# [WORK TO COMPLETE]
Please indicate the number of lines in the listing below that include the string "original"; add nothing else.
◇ ◇ ◇ ◇ ◇
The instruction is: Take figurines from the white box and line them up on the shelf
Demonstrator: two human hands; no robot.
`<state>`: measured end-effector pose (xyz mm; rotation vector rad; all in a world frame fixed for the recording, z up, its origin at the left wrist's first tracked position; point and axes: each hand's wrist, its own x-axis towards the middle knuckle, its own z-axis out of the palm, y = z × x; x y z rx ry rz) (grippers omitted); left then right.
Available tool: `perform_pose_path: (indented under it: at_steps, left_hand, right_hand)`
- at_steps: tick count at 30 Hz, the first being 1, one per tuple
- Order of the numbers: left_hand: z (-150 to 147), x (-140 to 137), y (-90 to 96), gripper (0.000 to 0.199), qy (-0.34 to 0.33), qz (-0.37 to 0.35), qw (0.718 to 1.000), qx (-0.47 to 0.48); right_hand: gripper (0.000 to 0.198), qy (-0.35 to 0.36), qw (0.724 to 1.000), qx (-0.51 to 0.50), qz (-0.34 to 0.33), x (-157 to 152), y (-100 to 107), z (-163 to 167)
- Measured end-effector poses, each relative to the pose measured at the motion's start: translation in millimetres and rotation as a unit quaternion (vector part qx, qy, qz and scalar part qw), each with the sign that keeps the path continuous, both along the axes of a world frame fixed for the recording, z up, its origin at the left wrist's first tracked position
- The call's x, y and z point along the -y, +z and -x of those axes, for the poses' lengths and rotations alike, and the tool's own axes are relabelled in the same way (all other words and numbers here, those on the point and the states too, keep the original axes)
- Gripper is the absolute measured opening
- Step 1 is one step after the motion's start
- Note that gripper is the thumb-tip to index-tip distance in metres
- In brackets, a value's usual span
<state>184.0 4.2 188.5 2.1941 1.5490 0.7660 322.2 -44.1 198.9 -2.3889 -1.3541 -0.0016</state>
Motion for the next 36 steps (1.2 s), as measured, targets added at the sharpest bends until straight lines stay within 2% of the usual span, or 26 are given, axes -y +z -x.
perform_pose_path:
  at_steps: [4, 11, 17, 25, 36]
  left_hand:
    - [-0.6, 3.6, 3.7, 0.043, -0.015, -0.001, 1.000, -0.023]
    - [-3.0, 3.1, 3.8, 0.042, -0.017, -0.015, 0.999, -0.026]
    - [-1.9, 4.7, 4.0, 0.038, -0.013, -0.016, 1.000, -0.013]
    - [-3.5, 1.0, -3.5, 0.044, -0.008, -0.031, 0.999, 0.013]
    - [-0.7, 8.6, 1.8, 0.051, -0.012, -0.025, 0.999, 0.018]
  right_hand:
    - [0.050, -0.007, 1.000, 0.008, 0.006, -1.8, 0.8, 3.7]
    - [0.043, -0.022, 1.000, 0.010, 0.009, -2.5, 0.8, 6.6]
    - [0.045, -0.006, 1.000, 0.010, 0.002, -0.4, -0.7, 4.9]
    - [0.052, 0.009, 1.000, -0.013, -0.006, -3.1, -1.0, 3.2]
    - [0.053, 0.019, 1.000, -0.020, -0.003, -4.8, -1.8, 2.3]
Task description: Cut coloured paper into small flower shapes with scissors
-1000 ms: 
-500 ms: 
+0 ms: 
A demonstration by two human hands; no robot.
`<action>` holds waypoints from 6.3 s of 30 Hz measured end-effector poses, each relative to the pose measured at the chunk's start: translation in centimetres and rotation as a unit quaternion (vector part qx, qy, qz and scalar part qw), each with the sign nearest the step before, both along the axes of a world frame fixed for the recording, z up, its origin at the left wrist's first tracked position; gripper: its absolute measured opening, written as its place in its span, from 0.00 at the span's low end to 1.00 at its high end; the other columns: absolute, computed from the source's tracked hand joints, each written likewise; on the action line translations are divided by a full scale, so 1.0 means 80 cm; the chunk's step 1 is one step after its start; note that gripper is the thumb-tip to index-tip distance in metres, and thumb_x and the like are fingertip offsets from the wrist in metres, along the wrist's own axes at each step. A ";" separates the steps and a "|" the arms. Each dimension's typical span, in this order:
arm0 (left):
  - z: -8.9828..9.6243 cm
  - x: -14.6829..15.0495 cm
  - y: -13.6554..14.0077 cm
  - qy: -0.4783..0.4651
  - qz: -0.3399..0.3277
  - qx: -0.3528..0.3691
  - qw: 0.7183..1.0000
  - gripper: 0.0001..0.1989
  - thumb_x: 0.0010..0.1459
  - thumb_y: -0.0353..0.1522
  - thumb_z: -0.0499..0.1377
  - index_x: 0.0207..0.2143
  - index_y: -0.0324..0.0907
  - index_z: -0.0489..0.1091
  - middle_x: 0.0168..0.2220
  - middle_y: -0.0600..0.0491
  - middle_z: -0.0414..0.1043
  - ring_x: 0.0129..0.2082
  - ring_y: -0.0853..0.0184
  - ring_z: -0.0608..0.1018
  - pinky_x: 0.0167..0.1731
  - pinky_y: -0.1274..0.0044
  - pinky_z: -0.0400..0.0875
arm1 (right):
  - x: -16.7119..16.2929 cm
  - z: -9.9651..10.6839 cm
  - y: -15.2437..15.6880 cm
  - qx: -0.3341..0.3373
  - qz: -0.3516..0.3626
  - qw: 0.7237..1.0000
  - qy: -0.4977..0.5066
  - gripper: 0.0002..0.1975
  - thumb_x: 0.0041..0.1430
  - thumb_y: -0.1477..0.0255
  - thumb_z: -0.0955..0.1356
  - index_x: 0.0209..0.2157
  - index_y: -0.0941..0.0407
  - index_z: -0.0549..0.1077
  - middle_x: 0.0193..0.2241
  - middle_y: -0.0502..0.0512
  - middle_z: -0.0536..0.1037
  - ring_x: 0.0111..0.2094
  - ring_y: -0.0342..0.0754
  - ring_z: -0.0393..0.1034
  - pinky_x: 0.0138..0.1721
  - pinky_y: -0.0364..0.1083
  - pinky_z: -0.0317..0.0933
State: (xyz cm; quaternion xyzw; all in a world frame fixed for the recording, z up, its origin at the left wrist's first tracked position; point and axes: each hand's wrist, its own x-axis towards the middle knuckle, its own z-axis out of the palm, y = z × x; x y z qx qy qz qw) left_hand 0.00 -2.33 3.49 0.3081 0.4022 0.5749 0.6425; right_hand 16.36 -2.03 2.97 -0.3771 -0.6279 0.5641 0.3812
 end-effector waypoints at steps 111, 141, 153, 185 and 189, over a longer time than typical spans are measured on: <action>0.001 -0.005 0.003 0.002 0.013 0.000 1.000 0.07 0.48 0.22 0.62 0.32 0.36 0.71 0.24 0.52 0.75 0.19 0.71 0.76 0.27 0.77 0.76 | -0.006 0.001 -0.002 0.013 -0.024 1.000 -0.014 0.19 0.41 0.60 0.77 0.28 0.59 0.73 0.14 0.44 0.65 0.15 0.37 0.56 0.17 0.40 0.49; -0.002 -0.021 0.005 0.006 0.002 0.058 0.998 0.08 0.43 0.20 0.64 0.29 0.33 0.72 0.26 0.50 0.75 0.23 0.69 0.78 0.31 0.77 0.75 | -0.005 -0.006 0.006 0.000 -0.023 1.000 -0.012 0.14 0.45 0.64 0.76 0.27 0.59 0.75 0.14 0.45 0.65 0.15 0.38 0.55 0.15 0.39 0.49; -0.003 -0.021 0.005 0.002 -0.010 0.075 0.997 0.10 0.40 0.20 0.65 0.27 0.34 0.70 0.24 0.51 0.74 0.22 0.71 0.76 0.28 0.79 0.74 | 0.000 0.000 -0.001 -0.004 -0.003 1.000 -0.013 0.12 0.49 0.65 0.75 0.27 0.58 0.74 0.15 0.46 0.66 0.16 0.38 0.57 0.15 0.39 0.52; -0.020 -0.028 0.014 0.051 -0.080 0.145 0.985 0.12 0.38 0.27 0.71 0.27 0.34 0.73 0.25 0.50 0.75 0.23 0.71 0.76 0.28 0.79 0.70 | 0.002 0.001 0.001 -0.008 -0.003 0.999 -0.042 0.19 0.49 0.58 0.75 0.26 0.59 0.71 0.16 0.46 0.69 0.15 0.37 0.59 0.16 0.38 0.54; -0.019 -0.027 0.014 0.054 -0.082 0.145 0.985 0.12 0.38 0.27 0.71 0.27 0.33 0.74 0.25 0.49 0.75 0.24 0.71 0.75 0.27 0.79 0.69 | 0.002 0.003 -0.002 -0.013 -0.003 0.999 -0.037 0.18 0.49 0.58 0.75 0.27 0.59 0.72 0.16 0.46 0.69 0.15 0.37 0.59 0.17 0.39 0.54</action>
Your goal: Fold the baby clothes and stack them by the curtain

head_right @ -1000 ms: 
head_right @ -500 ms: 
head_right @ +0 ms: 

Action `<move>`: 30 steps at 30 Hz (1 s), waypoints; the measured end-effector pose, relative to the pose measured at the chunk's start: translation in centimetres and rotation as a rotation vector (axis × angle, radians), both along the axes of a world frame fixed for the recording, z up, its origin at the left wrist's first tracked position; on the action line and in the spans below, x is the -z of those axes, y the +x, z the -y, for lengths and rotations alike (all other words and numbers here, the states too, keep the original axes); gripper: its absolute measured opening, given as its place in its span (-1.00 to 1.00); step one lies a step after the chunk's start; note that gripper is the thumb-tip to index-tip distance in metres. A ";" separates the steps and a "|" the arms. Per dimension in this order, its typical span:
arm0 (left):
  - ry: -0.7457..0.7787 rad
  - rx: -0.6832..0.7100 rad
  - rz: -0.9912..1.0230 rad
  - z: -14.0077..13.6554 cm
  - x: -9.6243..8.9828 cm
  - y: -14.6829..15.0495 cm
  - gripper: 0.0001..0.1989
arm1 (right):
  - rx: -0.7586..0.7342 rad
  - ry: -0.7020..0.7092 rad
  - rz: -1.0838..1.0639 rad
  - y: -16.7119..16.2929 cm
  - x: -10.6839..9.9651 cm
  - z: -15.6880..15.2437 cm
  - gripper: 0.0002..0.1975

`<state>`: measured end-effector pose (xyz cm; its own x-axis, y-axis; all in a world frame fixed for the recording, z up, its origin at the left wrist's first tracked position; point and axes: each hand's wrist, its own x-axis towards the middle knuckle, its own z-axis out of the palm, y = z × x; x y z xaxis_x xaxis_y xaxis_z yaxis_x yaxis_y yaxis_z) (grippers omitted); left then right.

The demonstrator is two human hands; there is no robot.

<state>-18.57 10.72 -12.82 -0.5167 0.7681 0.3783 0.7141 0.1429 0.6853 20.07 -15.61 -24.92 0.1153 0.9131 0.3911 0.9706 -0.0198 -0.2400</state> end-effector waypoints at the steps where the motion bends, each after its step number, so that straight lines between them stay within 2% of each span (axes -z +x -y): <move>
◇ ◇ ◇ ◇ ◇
# [SOLUTION FOR THIS PROBLEM]
2